■ What you need to do: Without the pictures, set down everything in the listing exactly.

■ Stored data:
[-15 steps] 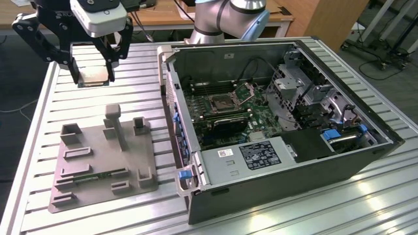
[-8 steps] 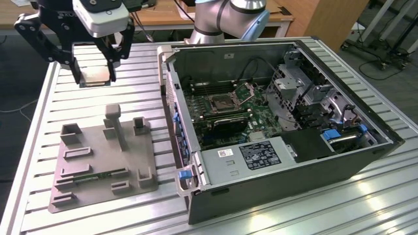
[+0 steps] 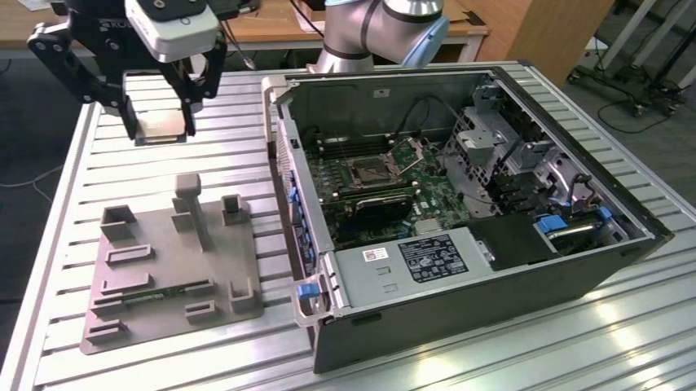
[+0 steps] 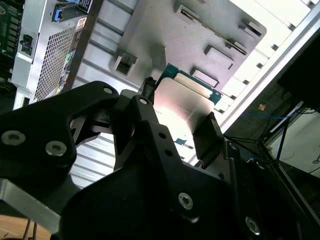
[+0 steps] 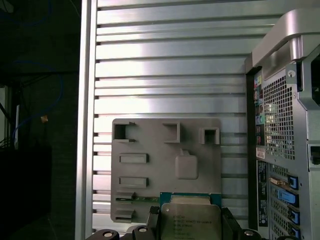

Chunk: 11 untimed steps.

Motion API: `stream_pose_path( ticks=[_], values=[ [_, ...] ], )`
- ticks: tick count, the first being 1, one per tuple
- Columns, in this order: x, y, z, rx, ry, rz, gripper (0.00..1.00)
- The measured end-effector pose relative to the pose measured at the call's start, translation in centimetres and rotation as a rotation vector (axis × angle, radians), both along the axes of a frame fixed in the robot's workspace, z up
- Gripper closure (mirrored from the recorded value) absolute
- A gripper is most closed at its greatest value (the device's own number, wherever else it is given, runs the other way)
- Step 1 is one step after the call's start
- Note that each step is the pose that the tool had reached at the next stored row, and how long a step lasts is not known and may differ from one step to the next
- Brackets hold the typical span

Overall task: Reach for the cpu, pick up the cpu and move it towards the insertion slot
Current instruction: 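Pick up the cpu and move it towards the insertion slot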

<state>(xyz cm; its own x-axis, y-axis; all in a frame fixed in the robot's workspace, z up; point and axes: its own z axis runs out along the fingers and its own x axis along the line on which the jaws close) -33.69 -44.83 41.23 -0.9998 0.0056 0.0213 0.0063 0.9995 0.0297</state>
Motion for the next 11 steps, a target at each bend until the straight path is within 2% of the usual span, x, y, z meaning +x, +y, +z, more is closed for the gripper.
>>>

■ Response to the exercise:
[-15 steps] 
[-8 steps] 
[+0 steps] 
[+0 steps] 
[+0 steps] 

Chunk: 11 untimed steps.

Motion API: `stream_pose_path( ticks=[_], values=[ [_, ...] ], )`
- ticks: tick count, the first being 1, one per tuple
- Columns, in this order: x, y, z, rx, ry, rz, gripper (0.00..1.00)
- The measured end-effector pose relative to the pose measured at the call's start, translation in centimetres and rotation as a rotation vector (axis × angle, radians), both along the axes of a frame fixed in the robot's workspace, z up
- Gripper closure (mirrored from the recorded value) absolute
- A gripper is most closed at its greatest value (the device's own number, wherever else it is given, runs the other way)
- Step 1 is one step after the call's start
- Note that each step is the pose that the tool had reached at the next stored row, and how long a step lasts is not known and may differ from one step to the next
- Brackets hold the typical span

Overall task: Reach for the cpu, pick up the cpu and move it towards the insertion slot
Current instruction: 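Pick up the cpu and move it towards the insertion slot
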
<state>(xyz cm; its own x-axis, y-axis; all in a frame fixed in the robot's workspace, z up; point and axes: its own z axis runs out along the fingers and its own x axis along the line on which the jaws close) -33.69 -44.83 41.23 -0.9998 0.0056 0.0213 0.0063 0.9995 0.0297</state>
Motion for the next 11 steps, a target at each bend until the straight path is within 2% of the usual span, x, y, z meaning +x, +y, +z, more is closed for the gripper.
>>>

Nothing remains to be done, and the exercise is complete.